This page gives a more detailed description and further instructions on running the spider in various ways.
- Environment Variables
- Output Targets
- Elasticsearch
- Starting Spider Jobs
- Running Scrapy Scheduler
- Running For All Domains
- Adding New Spiders
If running a scheduler or benchmark, we support the use of a .env
file in the project root to read keys and values.

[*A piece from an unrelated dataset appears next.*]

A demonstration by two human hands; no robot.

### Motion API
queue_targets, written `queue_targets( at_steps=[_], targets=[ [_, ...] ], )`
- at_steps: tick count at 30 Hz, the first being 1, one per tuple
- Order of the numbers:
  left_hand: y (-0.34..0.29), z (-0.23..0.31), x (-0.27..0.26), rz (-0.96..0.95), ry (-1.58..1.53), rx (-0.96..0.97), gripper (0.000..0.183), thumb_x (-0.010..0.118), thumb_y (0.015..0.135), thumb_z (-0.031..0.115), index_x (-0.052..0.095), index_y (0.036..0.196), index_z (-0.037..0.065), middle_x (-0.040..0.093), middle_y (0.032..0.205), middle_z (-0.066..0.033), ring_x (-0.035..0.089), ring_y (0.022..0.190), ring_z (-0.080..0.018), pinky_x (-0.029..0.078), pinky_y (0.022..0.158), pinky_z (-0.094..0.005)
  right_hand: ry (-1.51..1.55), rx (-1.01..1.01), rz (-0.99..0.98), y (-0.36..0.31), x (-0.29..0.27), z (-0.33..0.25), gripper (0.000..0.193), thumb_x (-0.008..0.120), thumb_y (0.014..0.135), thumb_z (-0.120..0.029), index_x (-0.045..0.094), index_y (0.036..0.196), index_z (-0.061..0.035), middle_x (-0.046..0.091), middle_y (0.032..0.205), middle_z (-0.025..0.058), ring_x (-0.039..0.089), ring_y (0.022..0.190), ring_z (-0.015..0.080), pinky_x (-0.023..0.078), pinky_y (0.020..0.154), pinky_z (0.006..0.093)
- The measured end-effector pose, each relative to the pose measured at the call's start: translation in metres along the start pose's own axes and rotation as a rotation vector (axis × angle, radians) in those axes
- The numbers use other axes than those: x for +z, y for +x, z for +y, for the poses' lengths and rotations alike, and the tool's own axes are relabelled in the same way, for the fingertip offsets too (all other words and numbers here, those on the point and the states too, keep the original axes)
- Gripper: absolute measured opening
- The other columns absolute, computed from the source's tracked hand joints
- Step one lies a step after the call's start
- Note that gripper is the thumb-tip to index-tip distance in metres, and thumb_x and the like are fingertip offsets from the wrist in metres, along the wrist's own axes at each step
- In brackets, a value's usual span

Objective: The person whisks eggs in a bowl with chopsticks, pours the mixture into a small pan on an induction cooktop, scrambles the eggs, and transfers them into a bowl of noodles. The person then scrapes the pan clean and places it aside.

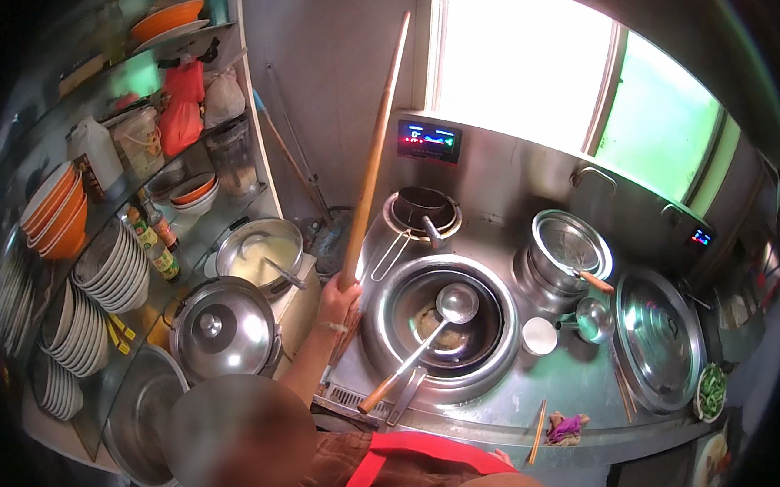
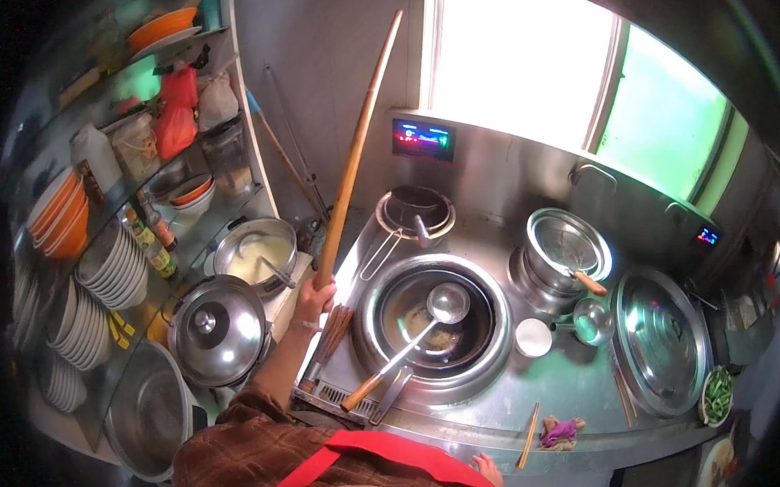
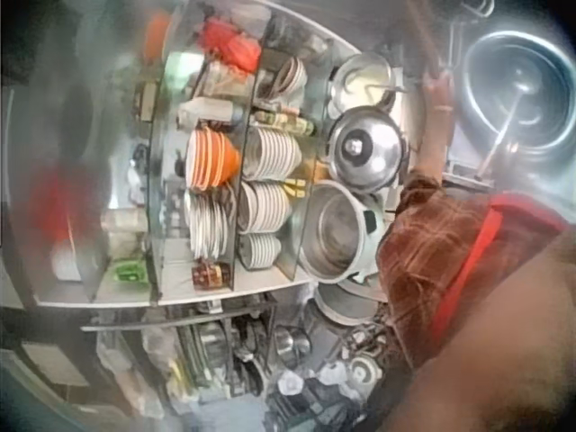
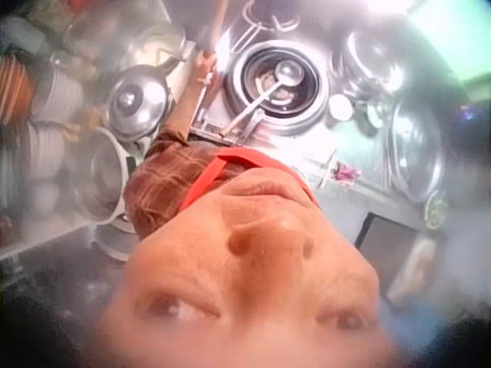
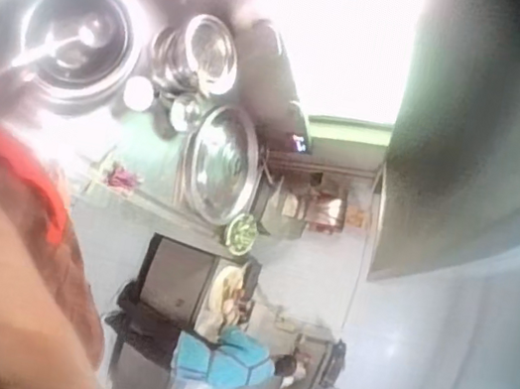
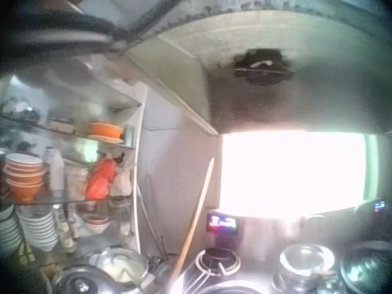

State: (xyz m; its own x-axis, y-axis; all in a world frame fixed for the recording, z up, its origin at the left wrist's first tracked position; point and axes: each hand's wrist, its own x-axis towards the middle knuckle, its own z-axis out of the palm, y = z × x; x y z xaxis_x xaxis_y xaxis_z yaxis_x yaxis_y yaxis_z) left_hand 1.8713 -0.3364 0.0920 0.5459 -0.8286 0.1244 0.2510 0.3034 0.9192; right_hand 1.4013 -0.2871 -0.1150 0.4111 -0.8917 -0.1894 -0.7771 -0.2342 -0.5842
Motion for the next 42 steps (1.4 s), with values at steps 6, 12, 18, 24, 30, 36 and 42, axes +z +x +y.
queue_targets(
  at_steps=[6, 12, 18, 24, 30, 36, 42],
  targets=[
    [0.058, 0.014, 0.021, -0.106, -0.048, 0.076, 0.014, 0.054, 0.071, 0.005, 0.045, 0.081, 0.005, 0.041, 0.057, 0.0023, 0.035, 0.038, -0.0040, 0.026, 0.033, -0.0182, -0.012, -0.004, -0.044, 0.035, -0.009, -0.010, 0.035, 0.055, 0.075, -0.028, 0.049, 0.105, -0.0104, 0.045, 0.113, 0.0119, 0.049, 0.094, 0.0268, 0.042, 0.076, 0.0370],
    [0.088, 0.040, 0.048, -0.099, -0.053, 0.151, 0.012, 0.053, 0.073, 0.004, 0.045, 0.082, 0.006, 0.042, 0.061, 0.0017, 0.035, 0.040, -0.0028, 0.025, 0.034, -0.0161, -0.009, 0.012, -0.069, 0.050, -0.013, -0.013, 0.034, 0.055, 0.075, -0.028, 0.049, 0.104, -0.0103, 0.045, 0.113, 0.0126, 0.050, 0.094, 0.0272, 0.042, 0.075, 0.0367],
    [0.124, 0.064, 0.058, -0.093, -0.020, 0.201, 0.010, 0.051, 0.075, 0.004, 0.045, 0.083, 0.006, 0.040, 0.060, 0.0019, 0.033, 0.041, -0.0031, 0.025, 0.035, -0.0171, 0.001, 0.031, -0.080, 0.053, -0.012, -0.011, 0.034, 0.055, 0.076, -0.028, 0.049, 0.104, -0.0101, 0.044, 0.113, 0.0133, 0.050, 0.093, 0.0277, 0.042, 0.075, 0.0364],
    [0.151, 0.090, 0.050, -0.034, 0.113, 0.178, 0.014, 0.050, 0.074, 0.002, 0.043, 0.086, 0.004, 0.039, 0.060, 0.0011, 0.033, 0.040, -0.0033, 0.025, 0.034, -0.0181, 0.020, 0.024, -0.093, 0.051, -0.005, -0.010, 0.033, 0.054, 0.076, -0.027, 0.049, 0.104, -0.0100, 0.044, 0.114, 0.0140, 0.050, 0.092, 0.0282, 0.042, 0.075, 0.0362],
    [0.104, 0.034, 0.023, -0.010, 0.142, 0.185, 0.017, 0.052, 0.071, 0.003, 0.044, 0.085, 0.007, 0.042, 0.061, 0.0019, 0.035, 0.039, -0.0034, 0.027, 0.033, -0.0171, 0.011, 0.059, -0.033, 0.011, 0.009, 0.015, 0.033, 0.054, 0.076, -0.027, 0.049, 0.104, -0.0099, 0.043, 0.114, 0.0146, 0.051, 0.092, 0.0287, 0.042, 0.075, 0.0359],
    [-0.056, -0.057, -0.060, 0.199, 0.343, -0.008, 0.015, 0.054, 0.073, 0.006, 0.043, 0.084, 0.007, 0.041, 0.057, 0.0045, 0.033, 0.039, -0.0022, 0.026, 0.034, -0.0168, 0.181, -0.097, 0.093, -0.013, 0.032, 0.047, 0.028, 0.052, 0.078, -0.024, 0.050, 0.103, -0.0108, 0.047, 0.111, 0.0137, 0.052, 0.089, 0.0306, 0.043, 0.073, 0.0370],
    [-0.158, -0.101, -0.114, 0.159, 0.496, -0.245, 0.013, 0.054, 0.072, 0.005, 0.045, 0.082, 0.006, 0.042, 0.059, 0.0031, 0.037, 0.044, -0.0039, 0.029, 0.038, -0.0190, -0.066, -0.102, 0.050, -0.018, -0.033, -0.030, 0.028, 0.052, 0.078, -0.024, 0.050, 0.102, -0.0079, 0.047, 0.110, 0.0123, 0.051, 0.091, 0.0301, 0.044, 0.073, 0.0370]
  ],
)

Othewise these must be exported through other means.
# Optional variables for process control and info
SCRAPY_LOG_LEVEL="INFO"
SPIDER_SCRAPY_MAX_WORKERS="5"
SPIDER_DEPTH_LIMIT="3"
SPIDER_CRAWL_SITES_FILE_NAME="crawl-sites-sample.json"
# Needed for elasticsearch Output target
SPIDER_ES_INDEX_NAME="i14y-documents-spider"
SPIDER_ES_INDEX_ALIAS="i14y-documents"
ES_HOSTS="http://localhost:9200"
ES_USER="username"
ES_PASSWORD="password"
# Needed for endpoint Output Target
SPIDER_URLS_API="https://jsonplaceholder.typicode.com/posts"
# Needed for deployment
SPIDER_PYTHON_VERSION="3.12"
SPIDER_RUN_WITH_UI="False"
Before setting the output target to elastcisearch
for any domains:
- Install required nltk modules (only required for output target of elasticsearch):
# make sure the virtual environment is activate
python ./search_gov_crawler/elasticsearch/install_nltk.py
- Start elasticsearch using the docker compose file at the project root:
# ensure current working directory is the project root
docker compose up
Make sure to follow Quick Start steps, before running any spiders.
- Navigate to the search_gov_crawler directory
- Run a scrapy crawl command
# write URLs to a CSV
scrapy crawl domain_spider -a allowed_domains=quotes.toscrape.com -a start_urls=https://quotes.toscrape.com -a output_target=csv
# post URLs to an endpoint
scrapy crawl domain_spider -a allowed_domains=quotes.toscrape.com -a start_urls=https://quotes.toscrape.com -a output_target=endpoint
# post documents to elasticsearch
scrapy crawl domain_spider_js -a allowed_domains=quotes.toscrape.com -a start_urls=https://quotes.toscrape.com/js -a output_target=elasticsearch
The benchmark script is primarily intended for use in timing and testing scrapy runs. There are two ways to run. In either case if
you want to redirect your ouput to a log file and not have the terminal session tied up the whole time you should wrap your command using something like nohup <benchmark command> >> scrapy.log 2>&1 &
- To run a single domain (specifying starting URL
-u
, allowed domain-d
, and-o
for output target):
python search_gov_spiders/benchmark.py -u https://www.example.com -d example.com -o csv
- To run multiple spiders simultaneously, provide a json file in the format of the crawl-sites-sample.json file as an argument:
python search_gov_spiders/benchmark.py -f /path/to/crawl-sites-like-file.json
There are other options available. Run python search_gov_spiders/benchmark.py -h
for more info.
See the Running Scrapy Scheduler section below.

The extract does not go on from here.